Among the world’s Muslim communities, Muslim Americans are uniquely poised to undertake the difficult task of engaging with pluralism. They are faced with an unusual set of challenges and opportunities, for no other country in the world has a Muslim population as culturally diverse as that of the United States.  Belonging to over 60 different ethnicities and nationalities, Muslim Americans, in fact, mirror the diverse face of the United States itself.  In addition, they are theologically diverse representing many different interpretations of Islam, ranging from ultra conservative to liberal.  Thus, while in some Muslim American communities women assigned to pray at the back of the prayer hall, in others they pray side by side with the men.  As we try to understand what it means to be a Muslim in the United States today, it is crucial that this plurality be recognized.  We should also be careful not to make broad generalizations about Muslim Americans based solely on the interpretations of a minority that happen to catch the attention of the media.

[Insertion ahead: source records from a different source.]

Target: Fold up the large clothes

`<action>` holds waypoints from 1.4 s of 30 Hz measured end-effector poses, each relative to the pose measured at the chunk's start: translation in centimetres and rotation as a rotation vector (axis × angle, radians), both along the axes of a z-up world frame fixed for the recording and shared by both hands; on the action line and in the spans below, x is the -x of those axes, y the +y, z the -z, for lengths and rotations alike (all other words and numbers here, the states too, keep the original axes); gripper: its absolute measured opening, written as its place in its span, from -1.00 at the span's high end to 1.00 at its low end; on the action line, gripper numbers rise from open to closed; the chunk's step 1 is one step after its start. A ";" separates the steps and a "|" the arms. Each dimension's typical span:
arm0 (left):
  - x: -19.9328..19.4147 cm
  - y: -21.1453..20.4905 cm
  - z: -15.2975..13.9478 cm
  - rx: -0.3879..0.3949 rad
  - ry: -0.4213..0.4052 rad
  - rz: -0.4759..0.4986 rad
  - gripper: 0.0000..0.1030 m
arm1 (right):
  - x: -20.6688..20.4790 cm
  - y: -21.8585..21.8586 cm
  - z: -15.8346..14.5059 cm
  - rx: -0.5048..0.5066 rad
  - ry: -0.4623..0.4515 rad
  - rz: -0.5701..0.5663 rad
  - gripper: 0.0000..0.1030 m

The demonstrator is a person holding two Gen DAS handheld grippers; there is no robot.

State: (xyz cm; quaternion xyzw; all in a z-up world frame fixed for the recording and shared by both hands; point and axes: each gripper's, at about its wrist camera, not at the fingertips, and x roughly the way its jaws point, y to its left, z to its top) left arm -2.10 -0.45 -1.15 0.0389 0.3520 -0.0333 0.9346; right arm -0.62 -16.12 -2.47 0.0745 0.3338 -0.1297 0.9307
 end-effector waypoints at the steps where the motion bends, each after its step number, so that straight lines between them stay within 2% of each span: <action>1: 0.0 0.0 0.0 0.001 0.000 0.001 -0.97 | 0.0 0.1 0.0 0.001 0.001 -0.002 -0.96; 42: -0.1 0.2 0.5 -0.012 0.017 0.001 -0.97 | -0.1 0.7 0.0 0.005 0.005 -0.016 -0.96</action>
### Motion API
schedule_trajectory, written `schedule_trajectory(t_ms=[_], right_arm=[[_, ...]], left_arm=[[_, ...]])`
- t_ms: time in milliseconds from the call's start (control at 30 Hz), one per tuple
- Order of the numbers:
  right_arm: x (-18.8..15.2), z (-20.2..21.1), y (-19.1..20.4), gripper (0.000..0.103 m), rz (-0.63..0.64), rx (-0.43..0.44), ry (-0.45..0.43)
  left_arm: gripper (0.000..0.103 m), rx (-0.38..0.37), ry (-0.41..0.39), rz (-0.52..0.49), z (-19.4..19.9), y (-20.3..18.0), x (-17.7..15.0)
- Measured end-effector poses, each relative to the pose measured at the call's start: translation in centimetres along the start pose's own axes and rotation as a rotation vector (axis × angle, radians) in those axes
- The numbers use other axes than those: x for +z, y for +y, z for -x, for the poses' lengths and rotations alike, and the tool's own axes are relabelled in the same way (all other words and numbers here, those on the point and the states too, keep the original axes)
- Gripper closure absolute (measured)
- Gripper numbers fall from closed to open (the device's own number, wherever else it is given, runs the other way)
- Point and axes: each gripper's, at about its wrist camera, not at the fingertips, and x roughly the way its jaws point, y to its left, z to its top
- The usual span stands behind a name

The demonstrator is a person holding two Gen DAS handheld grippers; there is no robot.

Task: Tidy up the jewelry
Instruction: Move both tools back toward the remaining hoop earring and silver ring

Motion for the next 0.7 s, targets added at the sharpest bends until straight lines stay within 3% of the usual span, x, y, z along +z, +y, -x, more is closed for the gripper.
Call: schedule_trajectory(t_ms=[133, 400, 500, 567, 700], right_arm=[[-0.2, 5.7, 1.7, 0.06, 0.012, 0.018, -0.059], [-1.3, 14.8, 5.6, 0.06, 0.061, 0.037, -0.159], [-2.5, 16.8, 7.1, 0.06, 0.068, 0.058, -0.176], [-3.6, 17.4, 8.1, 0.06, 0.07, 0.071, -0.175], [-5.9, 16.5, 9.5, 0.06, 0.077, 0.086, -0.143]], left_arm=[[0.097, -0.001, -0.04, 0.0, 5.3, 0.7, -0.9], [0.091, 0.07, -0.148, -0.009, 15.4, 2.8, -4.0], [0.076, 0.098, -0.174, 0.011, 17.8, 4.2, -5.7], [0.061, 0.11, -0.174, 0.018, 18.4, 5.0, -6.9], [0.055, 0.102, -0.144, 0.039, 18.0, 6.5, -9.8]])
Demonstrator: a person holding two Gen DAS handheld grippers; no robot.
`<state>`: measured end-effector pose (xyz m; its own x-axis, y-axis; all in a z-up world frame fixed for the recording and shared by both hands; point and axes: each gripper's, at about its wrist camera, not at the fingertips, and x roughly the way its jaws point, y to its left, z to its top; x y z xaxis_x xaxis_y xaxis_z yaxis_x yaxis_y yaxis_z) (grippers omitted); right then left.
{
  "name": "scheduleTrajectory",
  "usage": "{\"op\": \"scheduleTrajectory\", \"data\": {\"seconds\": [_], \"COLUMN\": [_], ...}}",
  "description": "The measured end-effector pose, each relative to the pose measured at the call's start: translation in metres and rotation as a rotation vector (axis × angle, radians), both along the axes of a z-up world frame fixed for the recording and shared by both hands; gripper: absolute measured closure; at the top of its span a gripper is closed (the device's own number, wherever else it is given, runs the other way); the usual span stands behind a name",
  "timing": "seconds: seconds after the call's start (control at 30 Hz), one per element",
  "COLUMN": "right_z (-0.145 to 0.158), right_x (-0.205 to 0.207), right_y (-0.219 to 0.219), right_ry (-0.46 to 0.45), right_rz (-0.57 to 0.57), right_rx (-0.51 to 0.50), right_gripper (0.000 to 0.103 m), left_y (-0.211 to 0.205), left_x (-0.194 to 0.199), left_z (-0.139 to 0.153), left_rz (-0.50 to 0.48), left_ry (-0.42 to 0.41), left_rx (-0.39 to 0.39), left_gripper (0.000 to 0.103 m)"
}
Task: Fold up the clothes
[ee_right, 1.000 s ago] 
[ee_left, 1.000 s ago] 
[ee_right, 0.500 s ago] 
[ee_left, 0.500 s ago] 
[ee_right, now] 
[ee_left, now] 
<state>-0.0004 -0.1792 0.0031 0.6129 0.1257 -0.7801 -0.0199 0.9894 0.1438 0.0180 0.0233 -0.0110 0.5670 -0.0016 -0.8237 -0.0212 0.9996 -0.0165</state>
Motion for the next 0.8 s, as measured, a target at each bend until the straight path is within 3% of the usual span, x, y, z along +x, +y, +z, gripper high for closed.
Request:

As members of a religious minority, Muslim Americans are also engaged in the age-old struggle within the United States itself between those who want to define the nation in exclusivist (Christian) ways and those who want to uphold the pluralist ideals enshrined in the Constitution and in civic norms.  Pluralism both within and outside their communities provides Muslim Americans with remarkable opportunities to think creatively and in innovative ways as they interpret their religious beliefs and practices within the framework of the American dream.  No doubt in a couple of generations this engagement will lead to the emergence of distinctively American forms of Islam.  Already, the imam or prayer leader is being increasingly referred to as a Muslim chaplain.  And just as American forms of Catholicism and American forms of Judaism have had an enormous impact on their traditions globally, it is very likely that American forms of Islam will, in the future, be at the vanguard of dialogue on diversity in the greater Muslim world.  In this sense, the United States is the crucible in which new principles of intra-Islamic pluralism are being forged, sometimes painfully, and one in which the Quranic injunction that God created diversity so that we may know each other is realized for all humans, regardless of religious affiliations.

 

Born in Nairobi, Kenya, Ali S. Asani is Professor of Indo-Muslim and Islamic Religion and Cultures at Harvard.  After completing his high school education in Kenya, he attended Harvard College, with a concentration in the Comparative Study of Religion.  He continued his graduate work at Harvard in the Department of Near Eastern Languages and Civilizations, receiving his Ph.D. in 1984.  He currently holds a joint appointment between the Department of Near Eastern Languages and Civilizations and the Study of Religion.  He also serves on the faculty of the Departments of Sanskrit and Indian Studies and African and African-American Studies.  A specialist of Islam in South Asia, Professor Asani’s research focuses on Shia and Sufi devotional traditions.  He is interested in popular or folk forms of Muslim devotional life, and Muslim communities in the West.  He teaches a variety of courses on the Islamic tradition at Harvard.